#### DATASET RECORDS ####

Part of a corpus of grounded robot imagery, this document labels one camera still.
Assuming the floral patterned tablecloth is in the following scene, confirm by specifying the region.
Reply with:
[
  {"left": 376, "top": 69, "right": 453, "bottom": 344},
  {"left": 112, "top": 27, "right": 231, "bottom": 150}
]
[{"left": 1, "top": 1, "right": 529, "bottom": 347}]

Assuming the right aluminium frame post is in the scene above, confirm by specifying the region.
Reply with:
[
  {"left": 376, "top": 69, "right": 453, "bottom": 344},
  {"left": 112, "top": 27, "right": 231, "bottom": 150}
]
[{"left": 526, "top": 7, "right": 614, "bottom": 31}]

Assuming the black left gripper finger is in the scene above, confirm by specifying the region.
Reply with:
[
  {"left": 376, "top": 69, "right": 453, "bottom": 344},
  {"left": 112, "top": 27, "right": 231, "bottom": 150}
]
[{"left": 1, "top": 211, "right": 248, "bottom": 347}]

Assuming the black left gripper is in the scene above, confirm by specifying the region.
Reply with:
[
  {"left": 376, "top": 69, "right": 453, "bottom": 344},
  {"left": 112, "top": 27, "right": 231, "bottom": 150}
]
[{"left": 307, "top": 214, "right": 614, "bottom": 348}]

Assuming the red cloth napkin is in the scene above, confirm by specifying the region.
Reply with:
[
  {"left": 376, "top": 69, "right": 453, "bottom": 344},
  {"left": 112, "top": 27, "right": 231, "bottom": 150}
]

####

» **WHAT TO DO**: The records above must be written out again exactly.

» **THE COMPLETED TASK**:
Part of a corpus of grounded robot imagery, this document labels one camera still.
Assuming the floral patterned tablecloth is in the following scene, confirm by specifying the region.
Reply with:
[
  {"left": 376, "top": 69, "right": 453, "bottom": 344},
  {"left": 112, "top": 27, "right": 231, "bottom": 150}
]
[{"left": 1, "top": 1, "right": 529, "bottom": 347}]

Assuming the right aluminium frame post is in the scene above, confirm by specifying the region.
Reply with:
[
  {"left": 376, "top": 69, "right": 453, "bottom": 344},
  {"left": 112, "top": 27, "right": 231, "bottom": 150}
]
[{"left": 526, "top": 7, "right": 614, "bottom": 31}]

Assuming the black left gripper finger is in the scene above, confirm by specifying the region.
Reply with:
[
  {"left": 376, "top": 69, "right": 453, "bottom": 344},
  {"left": 112, "top": 27, "right": 231, "bottom": 150}
]
[{"left": 1, "top": 211, "right": 248, "bottom": 347}]

Assuming the black left gripper is in the scene above, confirm by specifying the region.
Reply with:
[
  {"left": 376, "top": 69, "right": 453, "bottom": 344},
  {"left": 112, "top": 27, "right": 231, "bottom": 150}
]
[{"left": 307, "top": 214, "right": 614, "bottom": 348}]

Assuming the red cloth napkin is in the scene above, confirm by specifying the region.
Reply with:
[
  {"left": 376, "top": 69, "right": 453, "bottom": 344},
  {"left": 112, "top": 27, "right": 231, "bottom": 150}
]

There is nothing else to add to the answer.